What the task asks: Starting with the first line of the listing, quote each line exactly until and including the one with "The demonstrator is", leaving pictures out.

※

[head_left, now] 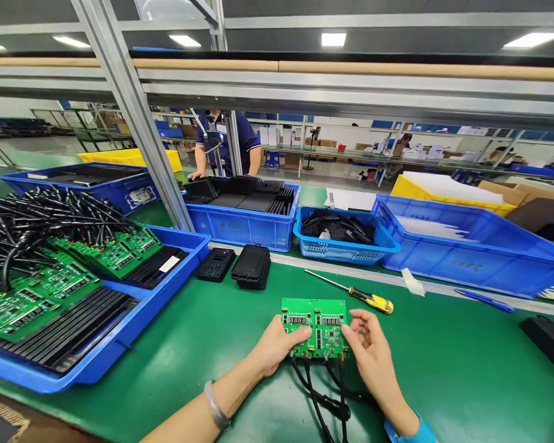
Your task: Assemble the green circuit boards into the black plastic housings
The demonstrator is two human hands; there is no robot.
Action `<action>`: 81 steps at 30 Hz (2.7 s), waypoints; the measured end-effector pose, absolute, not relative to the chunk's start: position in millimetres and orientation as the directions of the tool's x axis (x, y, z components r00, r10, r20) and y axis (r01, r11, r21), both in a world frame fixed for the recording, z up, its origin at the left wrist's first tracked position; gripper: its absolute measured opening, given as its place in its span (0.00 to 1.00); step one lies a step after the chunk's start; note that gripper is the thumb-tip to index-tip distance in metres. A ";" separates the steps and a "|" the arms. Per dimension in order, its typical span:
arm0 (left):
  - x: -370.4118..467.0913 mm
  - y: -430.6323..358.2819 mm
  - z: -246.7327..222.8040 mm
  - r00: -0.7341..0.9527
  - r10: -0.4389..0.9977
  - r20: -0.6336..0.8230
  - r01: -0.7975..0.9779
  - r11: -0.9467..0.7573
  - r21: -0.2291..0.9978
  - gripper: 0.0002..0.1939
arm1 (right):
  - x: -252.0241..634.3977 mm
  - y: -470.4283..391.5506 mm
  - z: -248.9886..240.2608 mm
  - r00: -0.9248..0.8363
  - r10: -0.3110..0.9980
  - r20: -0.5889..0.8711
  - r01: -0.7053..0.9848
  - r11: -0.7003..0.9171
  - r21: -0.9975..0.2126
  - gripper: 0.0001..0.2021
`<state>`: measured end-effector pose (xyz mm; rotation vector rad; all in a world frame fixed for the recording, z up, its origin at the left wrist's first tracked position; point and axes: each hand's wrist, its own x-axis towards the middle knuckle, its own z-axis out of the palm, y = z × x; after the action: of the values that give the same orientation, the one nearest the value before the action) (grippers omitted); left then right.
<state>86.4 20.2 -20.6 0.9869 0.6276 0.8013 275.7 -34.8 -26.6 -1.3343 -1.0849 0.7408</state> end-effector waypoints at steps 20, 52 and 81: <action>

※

Task output:
[head_left, now] 
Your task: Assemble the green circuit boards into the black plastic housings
The demonstrator is two human hands; there is no robot.

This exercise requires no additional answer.